> Try it
Please take the records that follow and repeat exactly the lines starting with the line with "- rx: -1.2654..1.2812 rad" and going on through the line with "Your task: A".

(Items listed in a dataset)
[Start of section]

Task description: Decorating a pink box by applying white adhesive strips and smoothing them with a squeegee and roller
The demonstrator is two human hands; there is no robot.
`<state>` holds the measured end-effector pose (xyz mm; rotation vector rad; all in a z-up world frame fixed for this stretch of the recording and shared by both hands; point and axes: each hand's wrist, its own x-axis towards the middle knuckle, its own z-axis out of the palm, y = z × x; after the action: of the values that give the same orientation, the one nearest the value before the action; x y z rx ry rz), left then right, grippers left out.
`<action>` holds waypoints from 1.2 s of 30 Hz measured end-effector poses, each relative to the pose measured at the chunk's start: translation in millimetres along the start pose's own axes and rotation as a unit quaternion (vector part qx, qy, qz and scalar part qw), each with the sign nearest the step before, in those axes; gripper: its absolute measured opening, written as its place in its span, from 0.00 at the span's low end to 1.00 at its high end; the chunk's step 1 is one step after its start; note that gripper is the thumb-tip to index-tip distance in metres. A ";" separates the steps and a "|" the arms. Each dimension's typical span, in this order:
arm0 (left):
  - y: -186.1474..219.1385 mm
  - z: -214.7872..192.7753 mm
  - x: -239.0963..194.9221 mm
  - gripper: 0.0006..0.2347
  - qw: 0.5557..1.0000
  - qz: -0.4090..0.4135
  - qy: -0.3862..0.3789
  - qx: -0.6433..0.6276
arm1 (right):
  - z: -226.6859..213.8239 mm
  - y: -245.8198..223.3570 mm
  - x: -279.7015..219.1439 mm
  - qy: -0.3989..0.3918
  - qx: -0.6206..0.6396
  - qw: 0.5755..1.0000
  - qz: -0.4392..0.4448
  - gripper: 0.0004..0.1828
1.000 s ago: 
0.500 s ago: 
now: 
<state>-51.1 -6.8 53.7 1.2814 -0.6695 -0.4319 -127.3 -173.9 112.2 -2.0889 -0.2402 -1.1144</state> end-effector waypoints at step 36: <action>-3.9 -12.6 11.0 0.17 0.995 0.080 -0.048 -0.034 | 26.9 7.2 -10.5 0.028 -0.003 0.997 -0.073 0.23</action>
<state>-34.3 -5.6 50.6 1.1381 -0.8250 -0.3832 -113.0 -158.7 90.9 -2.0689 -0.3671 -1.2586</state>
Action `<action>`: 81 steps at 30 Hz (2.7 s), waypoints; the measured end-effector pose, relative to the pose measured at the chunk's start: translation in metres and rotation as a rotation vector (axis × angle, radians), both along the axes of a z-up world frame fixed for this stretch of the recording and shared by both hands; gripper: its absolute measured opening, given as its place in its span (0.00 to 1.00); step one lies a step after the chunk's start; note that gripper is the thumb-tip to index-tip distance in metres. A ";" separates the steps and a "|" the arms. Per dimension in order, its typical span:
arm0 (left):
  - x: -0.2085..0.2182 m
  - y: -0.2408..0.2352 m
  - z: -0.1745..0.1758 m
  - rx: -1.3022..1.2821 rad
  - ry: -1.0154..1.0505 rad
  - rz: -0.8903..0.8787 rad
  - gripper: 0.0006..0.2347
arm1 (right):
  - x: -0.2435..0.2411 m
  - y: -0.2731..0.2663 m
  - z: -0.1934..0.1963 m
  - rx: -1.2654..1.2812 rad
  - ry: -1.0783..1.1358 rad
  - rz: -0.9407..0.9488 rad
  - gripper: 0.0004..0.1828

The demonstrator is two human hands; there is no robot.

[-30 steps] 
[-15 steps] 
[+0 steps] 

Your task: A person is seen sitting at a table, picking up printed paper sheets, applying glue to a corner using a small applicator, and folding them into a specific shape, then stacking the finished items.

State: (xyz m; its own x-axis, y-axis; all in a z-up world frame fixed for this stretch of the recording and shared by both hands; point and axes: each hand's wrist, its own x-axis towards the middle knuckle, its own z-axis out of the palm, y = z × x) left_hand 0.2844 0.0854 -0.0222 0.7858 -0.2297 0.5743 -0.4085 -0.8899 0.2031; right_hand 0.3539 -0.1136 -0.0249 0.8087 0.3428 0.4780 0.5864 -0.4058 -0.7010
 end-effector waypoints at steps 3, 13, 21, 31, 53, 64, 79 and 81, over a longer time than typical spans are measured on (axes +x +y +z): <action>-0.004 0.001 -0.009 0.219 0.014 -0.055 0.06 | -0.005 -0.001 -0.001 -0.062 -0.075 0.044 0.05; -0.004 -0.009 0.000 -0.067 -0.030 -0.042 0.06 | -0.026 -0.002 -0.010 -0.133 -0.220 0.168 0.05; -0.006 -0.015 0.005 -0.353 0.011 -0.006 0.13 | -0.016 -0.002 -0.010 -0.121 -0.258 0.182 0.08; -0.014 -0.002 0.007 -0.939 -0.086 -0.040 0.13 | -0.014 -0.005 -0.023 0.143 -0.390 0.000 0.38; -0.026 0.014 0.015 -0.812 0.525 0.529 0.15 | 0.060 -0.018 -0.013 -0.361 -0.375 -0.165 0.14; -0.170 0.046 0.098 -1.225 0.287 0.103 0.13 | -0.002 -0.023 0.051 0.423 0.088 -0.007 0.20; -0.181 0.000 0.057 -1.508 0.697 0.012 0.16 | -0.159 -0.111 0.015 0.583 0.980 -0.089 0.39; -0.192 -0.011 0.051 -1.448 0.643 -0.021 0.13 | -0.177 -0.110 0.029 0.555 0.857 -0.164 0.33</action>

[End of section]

> Expected answer
  - rx: -1.2654..1.2812 rad
  - ry: -1.0783..1.1358 rad
  - rz: -0.9407..0.9488 rad
  - gripper: 0.0004..0.1828

The demonstrator is two human hands; there is no robot.

[-30 steps] 
[-15 steps] 
[+0 steps] 

Your task: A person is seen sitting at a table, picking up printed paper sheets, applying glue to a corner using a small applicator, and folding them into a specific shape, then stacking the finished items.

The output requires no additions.